**PROBLEM DETAILS:** Go to the line containing "- joint 3: -0.8136..0.9249" and retype it and every later line exactly as written, up to the last line of the entries. Keep pictures out.

**RECORDS PROVIDED:**

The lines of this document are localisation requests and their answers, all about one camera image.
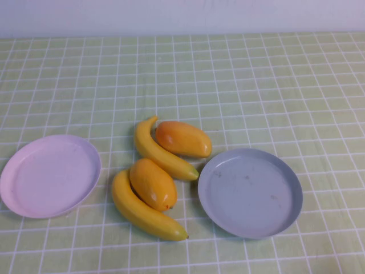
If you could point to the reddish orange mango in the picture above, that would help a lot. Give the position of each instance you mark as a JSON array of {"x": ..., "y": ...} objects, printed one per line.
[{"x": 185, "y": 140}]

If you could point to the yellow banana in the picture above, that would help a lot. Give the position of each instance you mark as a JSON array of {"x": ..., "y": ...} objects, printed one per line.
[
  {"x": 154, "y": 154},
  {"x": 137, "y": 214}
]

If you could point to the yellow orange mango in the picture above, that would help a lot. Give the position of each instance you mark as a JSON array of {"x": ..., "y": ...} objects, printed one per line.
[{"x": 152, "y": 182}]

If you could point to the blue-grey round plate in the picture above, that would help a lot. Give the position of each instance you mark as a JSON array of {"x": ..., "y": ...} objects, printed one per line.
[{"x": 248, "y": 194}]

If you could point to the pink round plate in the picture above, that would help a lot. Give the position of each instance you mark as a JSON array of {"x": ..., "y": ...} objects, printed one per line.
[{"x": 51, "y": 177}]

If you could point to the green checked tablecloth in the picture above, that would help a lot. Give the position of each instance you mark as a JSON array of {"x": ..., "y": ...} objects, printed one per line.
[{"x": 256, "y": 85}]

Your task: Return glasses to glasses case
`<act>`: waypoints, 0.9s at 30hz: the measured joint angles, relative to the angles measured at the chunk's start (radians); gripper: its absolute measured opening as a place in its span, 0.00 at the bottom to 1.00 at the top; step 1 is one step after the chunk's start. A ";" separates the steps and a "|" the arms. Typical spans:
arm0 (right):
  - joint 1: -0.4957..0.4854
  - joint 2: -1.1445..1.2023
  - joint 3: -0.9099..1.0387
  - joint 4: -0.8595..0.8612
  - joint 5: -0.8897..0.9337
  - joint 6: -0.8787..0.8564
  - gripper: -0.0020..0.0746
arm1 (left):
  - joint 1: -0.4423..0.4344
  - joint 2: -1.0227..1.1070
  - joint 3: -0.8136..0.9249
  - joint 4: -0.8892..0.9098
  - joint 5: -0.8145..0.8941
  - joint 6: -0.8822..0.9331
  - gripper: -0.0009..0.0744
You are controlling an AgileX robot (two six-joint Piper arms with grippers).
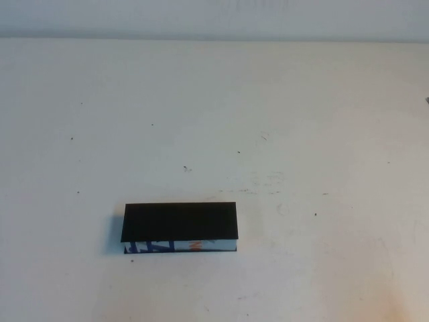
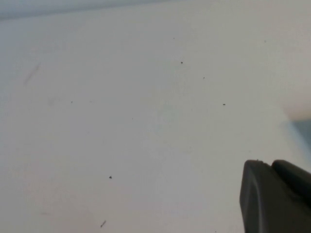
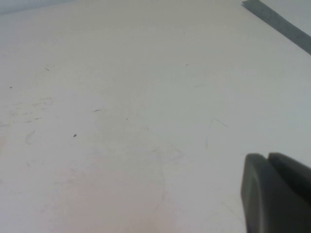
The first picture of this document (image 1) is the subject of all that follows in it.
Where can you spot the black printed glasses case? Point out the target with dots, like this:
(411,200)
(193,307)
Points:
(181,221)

**SOLUTION FOR THIS EXERCISE:**
  - joint 3: -0.8136..0.9249
  - joint 4: -0.8892..0.9098
  - joint 5: -0.8145..0.8941
  - joint 6: -0.8822..0.9331
  - gripper: -0.0009..0.0744
You are controlling an AgileX robot (two six-joint Piper arms with grippers).
The first picture of this document (image 1) is the subject of all that follows in it.
Where can you spot the black printed glasses case? Point out the target with dots, like this:
(411,200)
(193,307)
Points:
(181,221)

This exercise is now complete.